Orange, Mango and Strawberry Smoothie


snacks-smoothie

Ingredients

  • 2 small oranges
  • 1 small mango, coarsely chopped
  • 3 strawberries, coarsely chopped

Method

  1. Juice the oranges on a hand juicer and pour it into a glass.
  2. Blend mango and strawberries in a blender until smooth and stir into orange juice.

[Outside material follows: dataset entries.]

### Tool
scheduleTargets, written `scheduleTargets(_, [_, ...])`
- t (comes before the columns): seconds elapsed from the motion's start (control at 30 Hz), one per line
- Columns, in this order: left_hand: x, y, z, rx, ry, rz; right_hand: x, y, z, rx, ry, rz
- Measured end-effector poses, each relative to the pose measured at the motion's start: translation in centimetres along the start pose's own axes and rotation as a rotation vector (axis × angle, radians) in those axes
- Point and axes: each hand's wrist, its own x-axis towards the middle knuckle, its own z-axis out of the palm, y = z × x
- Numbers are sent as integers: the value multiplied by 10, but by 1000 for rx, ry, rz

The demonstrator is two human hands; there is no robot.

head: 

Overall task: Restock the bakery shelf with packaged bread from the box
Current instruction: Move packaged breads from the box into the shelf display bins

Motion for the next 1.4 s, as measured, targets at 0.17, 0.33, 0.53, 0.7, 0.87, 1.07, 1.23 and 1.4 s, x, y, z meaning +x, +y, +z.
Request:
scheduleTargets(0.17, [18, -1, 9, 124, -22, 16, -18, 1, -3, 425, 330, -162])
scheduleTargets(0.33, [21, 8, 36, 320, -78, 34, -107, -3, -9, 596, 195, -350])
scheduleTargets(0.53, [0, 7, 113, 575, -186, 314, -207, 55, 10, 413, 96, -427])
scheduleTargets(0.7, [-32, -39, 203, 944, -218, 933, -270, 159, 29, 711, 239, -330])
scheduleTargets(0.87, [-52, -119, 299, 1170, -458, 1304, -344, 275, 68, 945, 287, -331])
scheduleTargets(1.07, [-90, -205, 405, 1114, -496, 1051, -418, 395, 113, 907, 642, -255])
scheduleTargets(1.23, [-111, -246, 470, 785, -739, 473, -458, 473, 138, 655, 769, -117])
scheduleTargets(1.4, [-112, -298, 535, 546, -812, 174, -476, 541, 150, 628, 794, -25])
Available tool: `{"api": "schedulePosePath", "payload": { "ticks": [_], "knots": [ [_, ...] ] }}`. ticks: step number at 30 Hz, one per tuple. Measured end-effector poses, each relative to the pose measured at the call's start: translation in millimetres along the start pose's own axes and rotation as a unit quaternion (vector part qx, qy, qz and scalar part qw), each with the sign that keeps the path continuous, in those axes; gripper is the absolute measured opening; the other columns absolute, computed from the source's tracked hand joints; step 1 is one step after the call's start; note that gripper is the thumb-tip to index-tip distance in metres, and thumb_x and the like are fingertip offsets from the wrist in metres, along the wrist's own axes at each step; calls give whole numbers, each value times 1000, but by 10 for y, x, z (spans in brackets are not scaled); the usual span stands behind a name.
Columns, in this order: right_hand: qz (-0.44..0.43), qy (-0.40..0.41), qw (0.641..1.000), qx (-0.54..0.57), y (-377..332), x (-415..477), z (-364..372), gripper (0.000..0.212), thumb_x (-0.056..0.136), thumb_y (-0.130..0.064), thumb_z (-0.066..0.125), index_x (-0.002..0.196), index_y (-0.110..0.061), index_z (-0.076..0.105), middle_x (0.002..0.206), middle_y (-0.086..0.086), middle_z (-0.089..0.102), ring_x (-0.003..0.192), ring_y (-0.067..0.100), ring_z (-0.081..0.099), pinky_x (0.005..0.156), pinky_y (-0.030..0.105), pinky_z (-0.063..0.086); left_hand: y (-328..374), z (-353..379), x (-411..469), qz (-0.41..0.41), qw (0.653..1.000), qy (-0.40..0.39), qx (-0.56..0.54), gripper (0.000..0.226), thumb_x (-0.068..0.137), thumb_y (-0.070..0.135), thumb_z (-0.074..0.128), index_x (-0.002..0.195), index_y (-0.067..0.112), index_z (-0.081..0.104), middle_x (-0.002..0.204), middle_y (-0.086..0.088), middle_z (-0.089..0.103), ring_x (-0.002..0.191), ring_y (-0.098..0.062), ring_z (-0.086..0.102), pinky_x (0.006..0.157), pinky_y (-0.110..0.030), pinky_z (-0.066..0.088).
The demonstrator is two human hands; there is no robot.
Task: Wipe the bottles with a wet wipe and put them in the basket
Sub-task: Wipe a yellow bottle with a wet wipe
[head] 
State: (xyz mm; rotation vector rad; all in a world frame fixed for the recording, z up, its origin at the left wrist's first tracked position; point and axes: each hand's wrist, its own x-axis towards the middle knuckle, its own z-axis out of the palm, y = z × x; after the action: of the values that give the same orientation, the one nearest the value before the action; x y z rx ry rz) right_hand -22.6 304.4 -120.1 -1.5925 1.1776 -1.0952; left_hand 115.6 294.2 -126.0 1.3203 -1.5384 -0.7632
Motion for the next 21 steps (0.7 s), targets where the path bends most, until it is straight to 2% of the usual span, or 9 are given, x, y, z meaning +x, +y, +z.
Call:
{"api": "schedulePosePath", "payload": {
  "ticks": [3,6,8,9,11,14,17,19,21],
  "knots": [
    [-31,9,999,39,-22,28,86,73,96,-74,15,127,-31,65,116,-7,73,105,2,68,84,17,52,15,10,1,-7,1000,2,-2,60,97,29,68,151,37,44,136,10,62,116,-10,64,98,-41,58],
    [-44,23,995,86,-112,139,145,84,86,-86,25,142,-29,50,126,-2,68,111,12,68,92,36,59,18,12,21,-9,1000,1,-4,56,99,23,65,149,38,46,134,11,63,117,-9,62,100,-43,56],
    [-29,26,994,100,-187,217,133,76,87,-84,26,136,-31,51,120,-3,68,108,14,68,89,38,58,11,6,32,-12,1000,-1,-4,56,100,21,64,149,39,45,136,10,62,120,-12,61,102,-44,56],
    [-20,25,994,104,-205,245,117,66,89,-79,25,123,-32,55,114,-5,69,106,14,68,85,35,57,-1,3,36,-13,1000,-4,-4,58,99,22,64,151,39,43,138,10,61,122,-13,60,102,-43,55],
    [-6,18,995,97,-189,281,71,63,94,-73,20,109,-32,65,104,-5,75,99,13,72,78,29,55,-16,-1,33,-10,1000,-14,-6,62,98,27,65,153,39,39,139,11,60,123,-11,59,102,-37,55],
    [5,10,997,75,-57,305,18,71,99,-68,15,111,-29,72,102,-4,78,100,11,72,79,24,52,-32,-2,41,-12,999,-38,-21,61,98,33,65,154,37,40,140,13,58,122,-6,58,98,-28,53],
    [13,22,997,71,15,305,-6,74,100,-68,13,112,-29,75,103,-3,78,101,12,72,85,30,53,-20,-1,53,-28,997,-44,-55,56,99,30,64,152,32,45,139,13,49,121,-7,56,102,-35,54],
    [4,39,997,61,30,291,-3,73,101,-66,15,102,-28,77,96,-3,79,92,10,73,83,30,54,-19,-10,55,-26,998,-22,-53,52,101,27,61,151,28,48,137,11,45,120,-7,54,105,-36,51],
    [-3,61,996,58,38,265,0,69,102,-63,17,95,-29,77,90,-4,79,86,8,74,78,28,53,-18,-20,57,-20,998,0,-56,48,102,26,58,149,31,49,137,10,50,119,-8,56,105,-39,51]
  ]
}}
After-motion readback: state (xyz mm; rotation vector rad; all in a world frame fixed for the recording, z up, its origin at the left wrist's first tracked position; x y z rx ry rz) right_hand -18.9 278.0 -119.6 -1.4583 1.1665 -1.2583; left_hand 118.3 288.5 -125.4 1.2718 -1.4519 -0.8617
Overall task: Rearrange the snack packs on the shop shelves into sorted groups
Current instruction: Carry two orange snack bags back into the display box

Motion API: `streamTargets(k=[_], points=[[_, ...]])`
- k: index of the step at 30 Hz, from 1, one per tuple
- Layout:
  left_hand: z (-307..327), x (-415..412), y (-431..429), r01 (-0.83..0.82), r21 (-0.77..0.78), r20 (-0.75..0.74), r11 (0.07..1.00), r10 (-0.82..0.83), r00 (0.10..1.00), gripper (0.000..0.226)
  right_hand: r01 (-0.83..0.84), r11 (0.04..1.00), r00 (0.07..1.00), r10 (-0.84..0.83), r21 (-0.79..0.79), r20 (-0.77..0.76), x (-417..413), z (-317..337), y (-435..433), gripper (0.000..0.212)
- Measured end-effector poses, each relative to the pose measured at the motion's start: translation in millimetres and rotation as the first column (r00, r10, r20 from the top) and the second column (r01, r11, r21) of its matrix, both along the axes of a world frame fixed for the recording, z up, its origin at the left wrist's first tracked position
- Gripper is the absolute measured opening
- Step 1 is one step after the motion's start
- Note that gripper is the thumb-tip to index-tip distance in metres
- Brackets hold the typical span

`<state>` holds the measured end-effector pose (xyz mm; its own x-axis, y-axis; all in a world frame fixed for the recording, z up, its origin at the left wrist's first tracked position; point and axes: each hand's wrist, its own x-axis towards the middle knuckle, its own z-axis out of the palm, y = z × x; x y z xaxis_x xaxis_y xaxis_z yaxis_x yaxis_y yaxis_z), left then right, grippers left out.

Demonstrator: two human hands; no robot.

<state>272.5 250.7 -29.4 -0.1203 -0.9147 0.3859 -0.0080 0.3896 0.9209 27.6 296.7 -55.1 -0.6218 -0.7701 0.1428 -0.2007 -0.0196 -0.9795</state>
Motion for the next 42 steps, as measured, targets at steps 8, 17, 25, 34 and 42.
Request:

Cream Cheese and Bacon Jalapeno Poppers


snacks-cream-bacon

Ingredients

  • ½ cup cream cheese
  • 4 medium slices bacon, cut into strips
  • 8 jalapeno peppers

Method

  1. Cut the chili peppers in half lengthwise; scrape out seeds and membranes.
  2. Fill each half with cream cheese, but do not mound it. 115 g should be just about the right amount for 8 average size jalapeno halves. If you have extra large peppers, make sure you have a full 230 g of cream cheese on hand.
  3. Wrap each pepper with ½ slice raw bacon, making sure to start with the end on the bottom of the pepper. Stretch the bacon slightly to make it go all the way around each pepper once, then tuck ends underneath.
  4. Place cream cheese side up on foil-lined baking sheet. These can be assembled and chilled until just before baking and serving.
  5. Bake at 190 °C (375 °F) for 20–25 minutes.
  6. If bacon isn’t quite done, broil a few more minutes to brown.